望潮亭通信

無常なる世界を見るは楽しかり

信仰心のビルトイン

 「神を信じよ」との呼びかけを見たり聞いたりした人は多いだろう。こうした呼びかけはキリスト教団体などが行っているようだから、「信じよ」と呼びかける対象の神とは、聖書に描かれている、この世界を創造し、人間をもつくった神のことだろう。

 なぜ、神は自身がつくった人間に対して「神を信じよ」と呼びかけるのか。実際に呼びかけているのは人間が人間に対してであり、神が人間に直接呼びかけているのではないから、神の存在を信じていない人は、神が呼びかけているとは受け止めず、人間が呼びかけているだけだと見るだろう。

 「神を信じよ」との呼びかけは、神を信じない人間に対しての呼びかけであり、そうした呼びかけが必要とされるのは、神を信じない人間が存在し、その数が相当程度多いと神を信じる集団が考えるからだ(神を信じる人間が多数ならば、そうした呼びかけの必要性は希薄になろう)。
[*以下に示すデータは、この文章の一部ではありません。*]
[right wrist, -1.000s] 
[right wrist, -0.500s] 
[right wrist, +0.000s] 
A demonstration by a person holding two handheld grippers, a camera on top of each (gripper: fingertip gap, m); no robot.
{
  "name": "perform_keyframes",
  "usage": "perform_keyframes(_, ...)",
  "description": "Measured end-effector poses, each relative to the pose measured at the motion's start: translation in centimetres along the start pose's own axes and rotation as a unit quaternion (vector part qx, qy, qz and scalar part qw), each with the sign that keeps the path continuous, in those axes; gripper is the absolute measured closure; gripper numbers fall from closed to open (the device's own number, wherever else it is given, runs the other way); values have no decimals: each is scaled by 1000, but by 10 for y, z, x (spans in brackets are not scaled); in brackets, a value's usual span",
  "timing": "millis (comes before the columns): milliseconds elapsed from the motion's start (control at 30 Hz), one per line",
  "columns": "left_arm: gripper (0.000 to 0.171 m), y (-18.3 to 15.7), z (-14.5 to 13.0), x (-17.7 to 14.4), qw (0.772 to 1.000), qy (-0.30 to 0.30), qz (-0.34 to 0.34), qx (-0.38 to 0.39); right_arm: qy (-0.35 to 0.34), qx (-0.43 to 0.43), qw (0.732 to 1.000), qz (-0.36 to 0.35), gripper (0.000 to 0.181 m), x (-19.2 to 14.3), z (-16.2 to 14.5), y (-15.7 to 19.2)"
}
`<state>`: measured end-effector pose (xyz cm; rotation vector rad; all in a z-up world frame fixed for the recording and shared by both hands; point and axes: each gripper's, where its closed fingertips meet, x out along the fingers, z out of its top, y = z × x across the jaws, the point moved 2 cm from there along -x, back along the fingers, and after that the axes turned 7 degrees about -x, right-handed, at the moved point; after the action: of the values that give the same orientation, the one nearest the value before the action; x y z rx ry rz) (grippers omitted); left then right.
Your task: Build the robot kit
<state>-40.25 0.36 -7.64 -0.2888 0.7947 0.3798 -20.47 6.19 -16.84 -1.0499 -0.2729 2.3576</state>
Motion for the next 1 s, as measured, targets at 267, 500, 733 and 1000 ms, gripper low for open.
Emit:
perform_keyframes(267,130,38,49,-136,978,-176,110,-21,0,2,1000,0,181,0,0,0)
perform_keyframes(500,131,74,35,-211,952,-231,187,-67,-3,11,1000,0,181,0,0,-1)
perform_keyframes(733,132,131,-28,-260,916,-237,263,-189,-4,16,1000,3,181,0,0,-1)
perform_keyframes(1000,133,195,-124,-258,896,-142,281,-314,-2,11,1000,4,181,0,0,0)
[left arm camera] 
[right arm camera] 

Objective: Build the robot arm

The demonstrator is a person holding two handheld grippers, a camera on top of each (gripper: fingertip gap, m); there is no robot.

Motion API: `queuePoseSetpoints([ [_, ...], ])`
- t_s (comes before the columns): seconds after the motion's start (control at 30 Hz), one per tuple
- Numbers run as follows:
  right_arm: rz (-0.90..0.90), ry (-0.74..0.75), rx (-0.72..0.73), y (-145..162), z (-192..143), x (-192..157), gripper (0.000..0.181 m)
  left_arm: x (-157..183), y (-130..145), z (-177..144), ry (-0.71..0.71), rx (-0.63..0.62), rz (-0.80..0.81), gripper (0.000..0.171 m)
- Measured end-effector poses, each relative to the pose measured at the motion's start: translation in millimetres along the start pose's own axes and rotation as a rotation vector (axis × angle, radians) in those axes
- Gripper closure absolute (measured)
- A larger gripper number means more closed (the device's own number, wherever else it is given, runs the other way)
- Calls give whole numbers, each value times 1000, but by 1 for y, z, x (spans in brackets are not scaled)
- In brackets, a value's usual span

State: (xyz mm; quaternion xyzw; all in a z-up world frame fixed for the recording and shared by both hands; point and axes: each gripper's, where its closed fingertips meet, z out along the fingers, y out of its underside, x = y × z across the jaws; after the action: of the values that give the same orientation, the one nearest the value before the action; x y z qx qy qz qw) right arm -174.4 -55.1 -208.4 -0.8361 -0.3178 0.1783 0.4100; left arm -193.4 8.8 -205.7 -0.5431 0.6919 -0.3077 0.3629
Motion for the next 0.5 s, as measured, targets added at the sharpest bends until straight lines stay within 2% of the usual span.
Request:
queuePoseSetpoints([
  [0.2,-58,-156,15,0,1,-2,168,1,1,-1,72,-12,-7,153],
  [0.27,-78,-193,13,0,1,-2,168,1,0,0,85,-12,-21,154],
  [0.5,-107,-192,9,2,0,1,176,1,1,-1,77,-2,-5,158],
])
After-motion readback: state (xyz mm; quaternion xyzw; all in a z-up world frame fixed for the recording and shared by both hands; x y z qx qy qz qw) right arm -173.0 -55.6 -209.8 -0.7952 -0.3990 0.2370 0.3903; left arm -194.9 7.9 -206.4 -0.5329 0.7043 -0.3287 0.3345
 神は、人間が行う「神を信じよ」との呼びかけにどこまで関与しているのか。神が存在すると仮定すると、そうした活動は①神が人間にさせている、②人間が自発的に行うことで神は関与していない、のどちらかだ。①はさらに、神の関与を示す証はないから客観的には、神を信じる集団や人間が勝手に行動しているだけと見える。

 人間が「神を信じよ」と呼びかけるのは、信仰を広めようとの使命感に促されているからだろう。だが、そうした使命感を人間が持つのは、①神から示唆された、②人間が考えた、のどちらかなのか判断できない。さらに①の神の示唆を示す証は、おそらく確信など人間の主観によるものである可能性が高そうだ。

 神が存在し、人間をつくったと仮定すると、なぜ神は人間に「神を信じよ」と呼びかけるのか。人間をつくった時に神は、本能の一つとして信仰心を人間にビルトインさせておけば、後世になって「神を信じよ」などと人間に布教活動をさせる必要はなかったのに。

 なぜ神は人間をつくった時に神に対する信仰心をビルトインしなかったのか。考えられるのは、第一に神は人間をつくる時にうっかりミスをした、第二に人間に神への信仰心を求めなかった、第三に人間を試すために後から神の言葉だけを与えた、第四に長い年月とともに人間が神を忘却することを神は知らなかった、第五に神は人間に関心がない、などだ。

 人間をつくった神が人間に対して「神を信じよ」と呼びかけていると考えると、神の全能性に疑問が生じる。神が存在するなら、その神は人間に関心を持たないのかもしれない。そんな神を信じるのは簡単ではなかろうが、それでも神を信じるというのが信仰心なのだろう。